Jalwehra, commonly known as Jalerha, is a village in Hoshiarpur, Punjab. Its population in 2011 census was 616  of which 310 are males while 306 are females. Average Sex Ratio of Jalwehra village is 987 which is higher than Punjab state average of 895. Child Sex Ratio for the Jalwehra as per census is 1000, higher than Punjab average of 846. Jalwehra village has higher literacy rate compared to Punjab. In 2011, literacy rate of Jalwehra village was 82.22% compared to 75.84% of Punjab. In Jalwehra Male literacy stands at 89.86% while female literacy rate was 74.47%.

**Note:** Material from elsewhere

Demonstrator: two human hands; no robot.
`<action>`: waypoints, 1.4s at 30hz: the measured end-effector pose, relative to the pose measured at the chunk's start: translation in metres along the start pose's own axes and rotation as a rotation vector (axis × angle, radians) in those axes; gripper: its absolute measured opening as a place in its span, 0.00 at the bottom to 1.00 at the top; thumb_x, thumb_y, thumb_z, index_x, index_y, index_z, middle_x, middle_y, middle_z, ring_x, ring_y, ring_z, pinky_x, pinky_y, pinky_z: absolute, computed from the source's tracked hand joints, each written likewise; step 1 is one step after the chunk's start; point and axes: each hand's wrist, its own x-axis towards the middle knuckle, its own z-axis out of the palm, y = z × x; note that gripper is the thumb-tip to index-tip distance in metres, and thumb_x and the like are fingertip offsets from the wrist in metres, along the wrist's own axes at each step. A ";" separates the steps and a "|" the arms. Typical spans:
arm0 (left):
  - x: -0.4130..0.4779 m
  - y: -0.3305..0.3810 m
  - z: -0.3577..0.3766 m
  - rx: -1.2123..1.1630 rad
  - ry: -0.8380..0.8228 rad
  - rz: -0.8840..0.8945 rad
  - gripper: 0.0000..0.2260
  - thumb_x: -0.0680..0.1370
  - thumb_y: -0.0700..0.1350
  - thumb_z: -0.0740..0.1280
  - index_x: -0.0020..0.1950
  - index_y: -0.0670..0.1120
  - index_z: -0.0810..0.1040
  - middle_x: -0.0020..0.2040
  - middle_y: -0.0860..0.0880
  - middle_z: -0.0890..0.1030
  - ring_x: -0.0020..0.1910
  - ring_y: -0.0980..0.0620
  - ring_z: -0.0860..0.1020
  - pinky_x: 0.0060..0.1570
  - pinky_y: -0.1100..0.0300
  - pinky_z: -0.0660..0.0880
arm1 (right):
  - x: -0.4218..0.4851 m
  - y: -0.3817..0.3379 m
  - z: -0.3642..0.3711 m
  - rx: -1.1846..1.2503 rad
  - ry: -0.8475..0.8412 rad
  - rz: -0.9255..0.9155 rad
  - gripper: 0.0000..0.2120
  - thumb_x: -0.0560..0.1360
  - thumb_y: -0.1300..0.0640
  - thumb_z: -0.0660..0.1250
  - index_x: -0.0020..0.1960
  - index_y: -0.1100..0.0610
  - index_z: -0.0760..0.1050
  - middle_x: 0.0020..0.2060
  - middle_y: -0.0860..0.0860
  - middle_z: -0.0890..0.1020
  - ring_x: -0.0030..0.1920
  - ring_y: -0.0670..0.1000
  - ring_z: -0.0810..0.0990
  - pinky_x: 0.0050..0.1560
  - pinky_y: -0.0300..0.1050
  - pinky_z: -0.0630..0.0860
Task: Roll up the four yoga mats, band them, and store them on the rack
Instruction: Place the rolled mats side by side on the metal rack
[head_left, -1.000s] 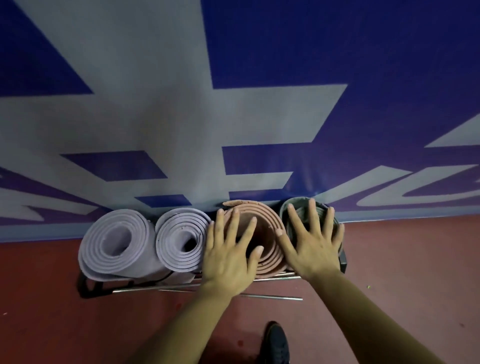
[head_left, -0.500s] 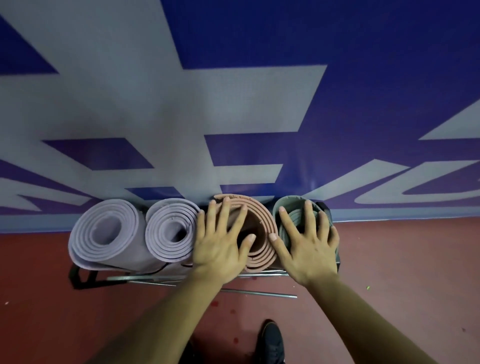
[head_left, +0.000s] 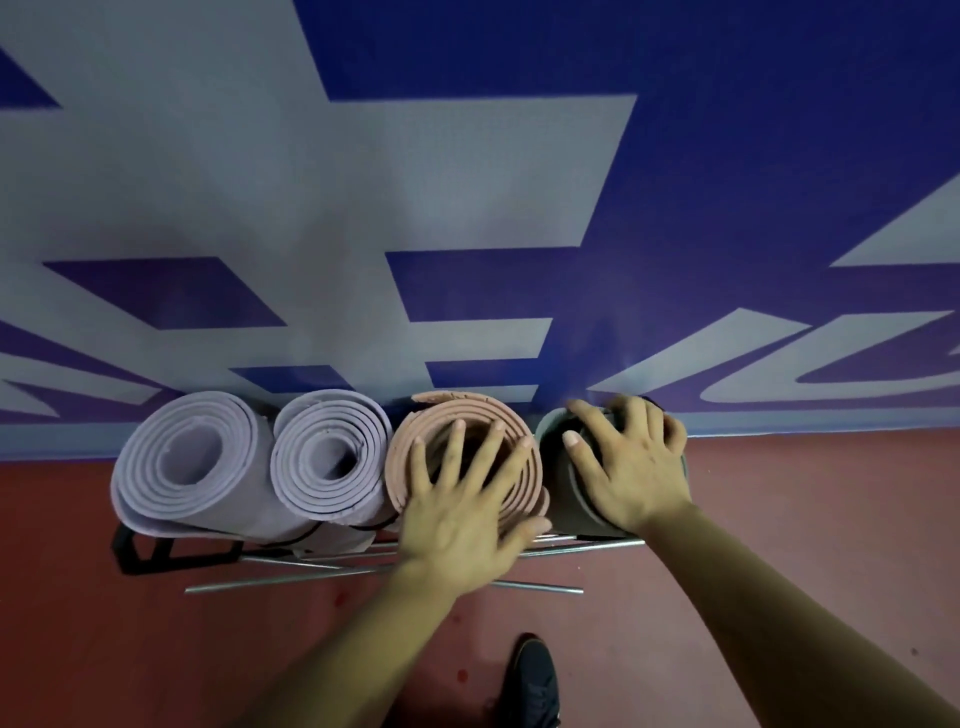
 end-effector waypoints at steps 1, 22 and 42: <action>0.004 -0.005 -0.002 -0.009 -0.007 -0.015 0.34 0.79 0.72 0.46 0.80 0.56 0.61 0.79 0.49 0.66 0.77 0.37 0.64 0.71 0.30 0.58 | 0.000 0.008 -0.003 0.004 0.000 -0.010 0.26 0.80 0.34 0.45 0.70 0.39 0.71 0.63 0.52 0.72 0.68 0.56 0.68 0.69 0.60 0.60; 0.015 -0.006 -0.012 -0.118 0.034 -0.039 0.28 0.82 0.66 0.46 0.80 0.57 0.60 0.79 0.50 0.65 0.79 0.45 0.60 0.72 0.31 0.56 | -0.044 0.006 0.002 0.162 -0.001 0.072 0.34 0.78 0.30 0.50 0.80 0.43 0.62 0.82 0.52 0.56 0.82 0.59 0.49 0.79 0.64 0.51; 0.025 -0.006 0.000 -0.022 0.015 -0.070 0.32 0.80 0.70 0.45 0.82 0.58 0.53 0.82 0.47 0.59 0.81 0.42 0.55 0.74 0.29 0.50 | -0.005 -0.006 0.007 0.004 -0.081 0.039 0.36 0.78 0.29 0.40 0.82 0.40 0.51 0.83 0.51 0.48 0.82 0.57 0.41 0.80 0.62 0.48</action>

Its area 1.35 square kilometres. The surrounding villages are: Panchhat, Narur, Nasirabad (Shekhpur), Toderpur, Nanglan, Thindlan & Chairan. The nearest road is Panchhat-Phagwara which is 2 km long. The nearest railway station is Phagwara 23 km away. The post-office of Jalwehra is in Toderpur. Jalwehra was established in the census of 1800. The village is famous for many persons; are lots North America. The most people of Jalwehra are to be found in Canada.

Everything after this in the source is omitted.